Alaphilippe, 23, who finished second overall last year, holds a 22-second margin over Peter Stetina (Trek-Segafredo) of Boulder, Colo. George Bennett (LottoNL-Jumbo) of New Zealand is third overall, trailing by 37 seconds.

Megan Guarnier (Boels-Dolmans) continued her preparation for the Summer Olympics with a final uphill surge and a solo win in Stage 1 of the four-stage women’s Tour of California that ended about two hours before the men’s stage.

Guarnier, a 31-year-old New York native, surged in the final steep climb and pedaled to a four-second win and her third victory this season in the 72.7-mile trek around Lake Tahoe in 3:05:09.

Neilson Powless (Axeon Hagens Berman) of Roseville, who at age 19 is the youngest rider in the men’s field, dropped one position to sixth overall after finishing 34th. He trails Alaphilippe by 1:01.

“It was super windy, and I had some bad luck at the end of the stage with a rear flat,” said Powless, who’s competing in the biggest race of his young career. “I was lucky, though. My whole team was there with me to bring me back up.

“It has been a harsh couple of days. We’ll see about the time trial, how my legs are. I don’t know if the podium (top three) is possible, but I would still like to move up in the standings.”

Evan Huffman (SmartStop) of El Dorado Hills, who finished second in Stage 2, placed 71st in Stage 5 and is 82nd overall in the field of 140.

As she did last year in the nearly identical opening stage, Sarah Storey (Podium Ambition) of Great Britain went to the front alone.

Storey, a 73-time world-record holder and multiple Paralympic world champion, built more than a two-minute lead after 15 miles. She extended her cushion to about five minutes after 40 miles.

The women’s field was split into several groups, but a cohesive contingent quickly realized it was time to reel in the leader. Storey, who was born with a nonfunctioning left hand, was finally caught with about three miles left after pedaling alone for 50 miles.

Sweden’s Emma Johansson (Wiggle High5) was second in the women’s stage, four seconds back. Kristin Armstrong (Twenty16-RideBiker) of Boise, Idaho, finished third, 10 seconds behind Guarnier, the only U.S. road cyclist who has qualified for the Rio Olympics so far.

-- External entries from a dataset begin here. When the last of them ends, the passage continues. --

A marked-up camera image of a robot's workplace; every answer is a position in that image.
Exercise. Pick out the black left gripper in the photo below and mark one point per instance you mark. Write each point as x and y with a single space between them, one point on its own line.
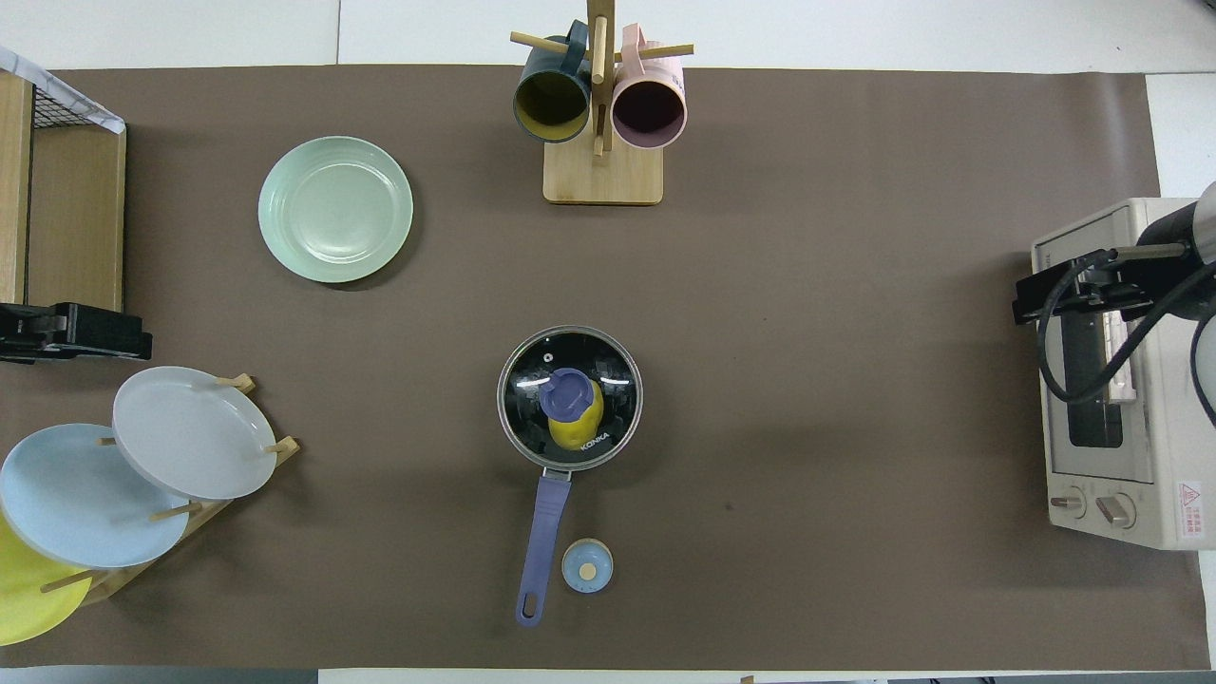
28 318

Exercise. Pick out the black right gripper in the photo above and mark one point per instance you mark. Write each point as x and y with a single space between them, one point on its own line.
1173 237

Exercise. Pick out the glass lid with purple knob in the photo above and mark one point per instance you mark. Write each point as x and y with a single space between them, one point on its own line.
568 391

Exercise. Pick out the yellow potato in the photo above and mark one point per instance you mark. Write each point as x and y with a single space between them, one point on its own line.
575 435

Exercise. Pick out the grey plate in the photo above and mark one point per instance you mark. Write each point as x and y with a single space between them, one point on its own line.
190 432

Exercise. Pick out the light blue plate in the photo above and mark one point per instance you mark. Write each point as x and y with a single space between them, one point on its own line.
76 503

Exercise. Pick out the wooden plate rack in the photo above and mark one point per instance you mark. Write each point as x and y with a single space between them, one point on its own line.
114 581

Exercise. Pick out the yellow plate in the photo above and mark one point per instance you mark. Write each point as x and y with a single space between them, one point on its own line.
24 608

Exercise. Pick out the green plate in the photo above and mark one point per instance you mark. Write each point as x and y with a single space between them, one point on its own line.
335 209

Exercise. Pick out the beige toaster oven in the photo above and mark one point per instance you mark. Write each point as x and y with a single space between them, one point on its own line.
1159 456

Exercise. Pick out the white patterned cloth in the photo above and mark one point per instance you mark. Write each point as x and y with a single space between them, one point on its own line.
66 95

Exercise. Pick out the brown table mat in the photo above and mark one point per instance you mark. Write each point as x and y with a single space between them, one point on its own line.
807 380

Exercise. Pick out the pink mug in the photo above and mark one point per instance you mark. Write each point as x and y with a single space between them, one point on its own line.
649 109

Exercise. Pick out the wooden mug tree stand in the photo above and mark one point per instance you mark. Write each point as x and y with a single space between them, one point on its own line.
603 180

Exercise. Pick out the dark blue mug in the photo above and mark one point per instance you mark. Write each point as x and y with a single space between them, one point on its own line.
551 100

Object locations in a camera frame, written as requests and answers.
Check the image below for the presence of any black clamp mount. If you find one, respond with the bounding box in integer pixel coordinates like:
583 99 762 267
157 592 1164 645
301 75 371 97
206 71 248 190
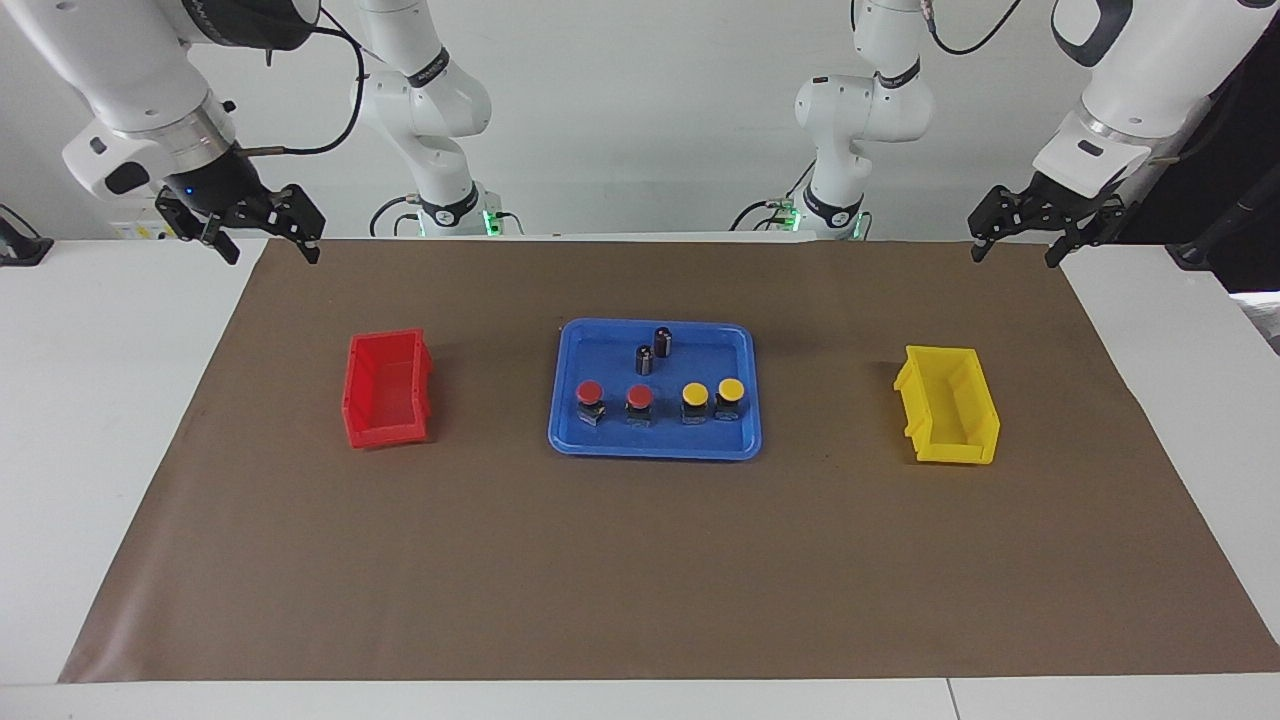
0 203 54 267

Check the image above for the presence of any red plastic bin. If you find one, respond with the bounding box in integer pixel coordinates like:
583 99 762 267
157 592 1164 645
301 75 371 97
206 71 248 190
342 328 434 450

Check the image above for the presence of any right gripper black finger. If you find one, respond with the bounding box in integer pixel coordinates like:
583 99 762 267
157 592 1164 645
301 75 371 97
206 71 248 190
155 195 241 266
250 184 324 264

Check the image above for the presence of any black base cable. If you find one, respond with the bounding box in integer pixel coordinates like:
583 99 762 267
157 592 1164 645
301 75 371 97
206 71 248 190
370 193 421 238
730 160 816 233

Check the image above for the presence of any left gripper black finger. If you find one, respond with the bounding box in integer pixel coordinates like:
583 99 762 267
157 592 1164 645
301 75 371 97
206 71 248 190
1046 200 1129 268
968 187 1031 263

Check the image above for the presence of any brown table mat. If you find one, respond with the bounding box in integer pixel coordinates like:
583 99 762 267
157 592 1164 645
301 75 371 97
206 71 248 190
58 238 1280 684

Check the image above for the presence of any white crumpled sheet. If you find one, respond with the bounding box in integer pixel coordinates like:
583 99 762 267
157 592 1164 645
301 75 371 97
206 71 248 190
1235 290 1280 356

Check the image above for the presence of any yellow plastic bin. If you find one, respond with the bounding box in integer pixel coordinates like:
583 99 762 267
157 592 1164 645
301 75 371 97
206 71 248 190
893 345 1001 466

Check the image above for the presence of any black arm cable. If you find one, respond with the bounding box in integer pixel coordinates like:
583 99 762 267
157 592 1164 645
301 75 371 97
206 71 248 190
925 0 1026 57
243 15 367 159

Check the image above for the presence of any black tripod stand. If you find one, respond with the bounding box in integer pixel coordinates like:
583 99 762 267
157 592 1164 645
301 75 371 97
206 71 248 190
1165 165 1280 271

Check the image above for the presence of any blue plastic tray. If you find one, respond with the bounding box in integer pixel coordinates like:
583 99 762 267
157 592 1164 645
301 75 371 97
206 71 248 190
547 318 763 461

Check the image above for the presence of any white power strip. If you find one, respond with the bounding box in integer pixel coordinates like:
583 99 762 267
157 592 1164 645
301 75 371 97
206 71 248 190
110 205 186 241

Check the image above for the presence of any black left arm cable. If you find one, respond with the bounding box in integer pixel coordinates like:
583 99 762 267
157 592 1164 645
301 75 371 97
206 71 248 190
925 0 1026 57

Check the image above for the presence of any dark background panel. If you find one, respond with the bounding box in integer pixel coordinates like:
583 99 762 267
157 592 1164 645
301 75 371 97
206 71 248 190
1110 20 1280 293

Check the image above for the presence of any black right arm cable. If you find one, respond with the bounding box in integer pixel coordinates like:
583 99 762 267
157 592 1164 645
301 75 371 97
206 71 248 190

The 782-mile men’s race will continue Friday in Folsom with the Stage 6 individual time trial beginning at 12:30 p.m. The men’s field will start the 12.6-mile course in one-minute intervals in the reverse order of their overall standings. The top 10 in the overall standings will start with two-minute intervals.

The women’s Stage 2, a team time trial on the same course, will start at 10:30 a.m. Both divisions will end Sunday in Sacramento.